Sono Campodipietra, Cercepiccola, Duronia, Guardialfiera, Molise, San Giovanni in Galdo, San Polo Matese e San Giuliano del Sannio, tutti in provincia di Campobasso. In valori assoluti le perdite più consistenti di abitanti si registrano nelle tre città della regione: Campobasso ha perso oltre 800 residenti in un anno, Termoli oltre 600 e Isernia quasi 300. In termini percentuali invece la maggiore flessione si è avuta a Castellino del Biferno, che ha perso il 10 per cento della popolazione, e a Castelmauro, che ha perso il 7 per cento.

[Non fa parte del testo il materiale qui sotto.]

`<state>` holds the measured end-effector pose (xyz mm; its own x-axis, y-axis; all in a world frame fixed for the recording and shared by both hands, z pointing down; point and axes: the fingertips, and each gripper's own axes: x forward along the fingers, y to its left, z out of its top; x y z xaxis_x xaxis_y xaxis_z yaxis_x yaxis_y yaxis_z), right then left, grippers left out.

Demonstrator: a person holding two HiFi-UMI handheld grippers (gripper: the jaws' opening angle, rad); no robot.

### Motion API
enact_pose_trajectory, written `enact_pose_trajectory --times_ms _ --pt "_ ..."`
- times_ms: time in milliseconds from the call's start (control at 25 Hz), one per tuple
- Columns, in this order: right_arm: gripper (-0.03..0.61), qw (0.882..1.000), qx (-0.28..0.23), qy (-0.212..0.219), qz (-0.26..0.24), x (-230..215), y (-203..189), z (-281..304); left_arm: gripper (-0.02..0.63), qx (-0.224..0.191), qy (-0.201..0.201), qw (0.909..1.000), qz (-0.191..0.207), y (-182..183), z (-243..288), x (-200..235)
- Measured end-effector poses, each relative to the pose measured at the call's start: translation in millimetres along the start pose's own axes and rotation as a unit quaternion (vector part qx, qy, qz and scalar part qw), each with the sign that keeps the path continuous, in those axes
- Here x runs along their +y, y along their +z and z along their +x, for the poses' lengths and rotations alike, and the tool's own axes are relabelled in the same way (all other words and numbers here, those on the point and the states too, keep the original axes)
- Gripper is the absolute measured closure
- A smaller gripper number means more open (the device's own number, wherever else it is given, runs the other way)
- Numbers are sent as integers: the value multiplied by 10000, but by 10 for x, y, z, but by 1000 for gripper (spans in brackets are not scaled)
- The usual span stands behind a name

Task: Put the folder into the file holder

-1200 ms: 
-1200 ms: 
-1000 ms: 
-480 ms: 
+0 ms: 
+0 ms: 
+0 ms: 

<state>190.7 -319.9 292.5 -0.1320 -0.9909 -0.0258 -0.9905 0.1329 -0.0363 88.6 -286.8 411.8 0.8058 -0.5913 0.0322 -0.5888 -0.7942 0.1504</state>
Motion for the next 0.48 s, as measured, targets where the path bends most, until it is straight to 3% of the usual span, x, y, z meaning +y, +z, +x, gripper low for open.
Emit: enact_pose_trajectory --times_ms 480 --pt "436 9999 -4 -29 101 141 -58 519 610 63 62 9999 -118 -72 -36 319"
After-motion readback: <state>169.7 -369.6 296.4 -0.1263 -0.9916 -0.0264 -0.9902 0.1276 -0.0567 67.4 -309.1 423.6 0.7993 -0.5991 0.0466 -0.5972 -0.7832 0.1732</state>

Dal Molise non fuggono solo i molisani, ma anche gli stranieri: in un anno ne sono andati via oltre mille, il calo è di oltre il 9 per cento e oggi sono meno di 12mila gli stranieri in regione. Le comunità più numerose sono quelle romena, marocchina, albanese e nigeriana. Dalla fotografia scattata dall’Istat emerge anche che in Molise le donne sono più degli uomini, 50,8 per cento. Il calo della popolazione inoltre è stato accentuato anche dalla pandemia che in regione ha comportato l’incremento del tasso di mortalità dal 12,1 per mille del 2019 al 13,6 per mille del 2020 con un picco del 14,6 in provincia di Isernia.